To investigate whether Numb effects the ubiquitination of membrane bound Notch1 prior to activation we examined the effect of Numb on full-length Notch1. Upon coexpression of FL-Notch and Numb there was an increase in the ubiquitination of both the unprocessed 300 and 120 kDa heterodimeric form of full-length Notch1 protein as compared with coexpression of FL-Notch and empty vector (Fig. 6B) suggesting that Numb acts on Notch receptors prior to ligand activation. Furthermore, the ubiquitination of endogenous Notch1 was enhanced by overexpression of Numb but not GFP in C2C12 cells (Fig. 6C).

To examine whether Numb and Itch together promote the ubiquitination of FL-Notch prior to activation, HEK293T cells were cotransfected with FL-Notch, HA-Ub, and Numb and/or Itch.

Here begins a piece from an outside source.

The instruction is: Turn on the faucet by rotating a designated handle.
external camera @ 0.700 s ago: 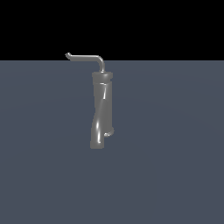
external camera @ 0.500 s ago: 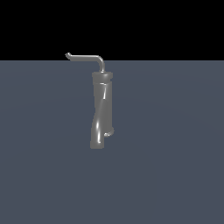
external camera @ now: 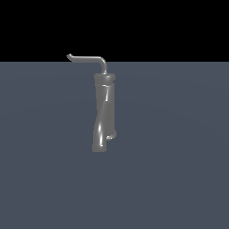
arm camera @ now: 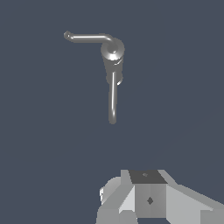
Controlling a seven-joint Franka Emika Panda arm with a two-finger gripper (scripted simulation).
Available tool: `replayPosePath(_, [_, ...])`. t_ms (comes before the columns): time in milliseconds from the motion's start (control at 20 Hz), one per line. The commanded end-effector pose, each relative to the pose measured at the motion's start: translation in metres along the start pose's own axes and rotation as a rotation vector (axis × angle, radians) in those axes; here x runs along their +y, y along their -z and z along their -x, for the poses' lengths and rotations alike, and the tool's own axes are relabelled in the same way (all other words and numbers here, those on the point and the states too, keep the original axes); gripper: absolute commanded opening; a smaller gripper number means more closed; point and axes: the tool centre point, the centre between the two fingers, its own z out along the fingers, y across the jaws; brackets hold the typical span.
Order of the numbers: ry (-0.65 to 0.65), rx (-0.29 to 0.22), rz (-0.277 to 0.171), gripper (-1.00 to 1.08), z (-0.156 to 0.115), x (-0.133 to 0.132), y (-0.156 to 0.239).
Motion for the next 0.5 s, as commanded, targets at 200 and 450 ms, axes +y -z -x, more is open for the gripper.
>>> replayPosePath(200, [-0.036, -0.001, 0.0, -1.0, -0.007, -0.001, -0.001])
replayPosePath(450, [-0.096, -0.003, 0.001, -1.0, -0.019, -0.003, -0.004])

Numb and Itch cooperatively promoted the ubiquitination of FL-Notch, and this effect was lost when a form of Itch containing a mutation of the active site cysteine in the HECT domain, ItchC830A was transfected (Fig. 6D).

To directly examine whether Numb-mediated ubiquitination of full-length Notch1 promoted its degradation we performed pulse-chase analysis. C2C12 cells expressing either GFP or Numb proteins were pulse-labeled with 35S-labeled methionine and cysteine and chased with normal culture medium for 6 h. Endogenous Notch1 was immunoprecipitated and analyzed by SDS-PAGE. Overexpression of Numb did not significantly alter the steady-state levels of the 300 kDa unprocessed full-length nor the 120 kDa heterodimeric form of Notch1 protein (Fig. 6E) suggesting Numb does not promote the degradation of membrane-bound Notch1.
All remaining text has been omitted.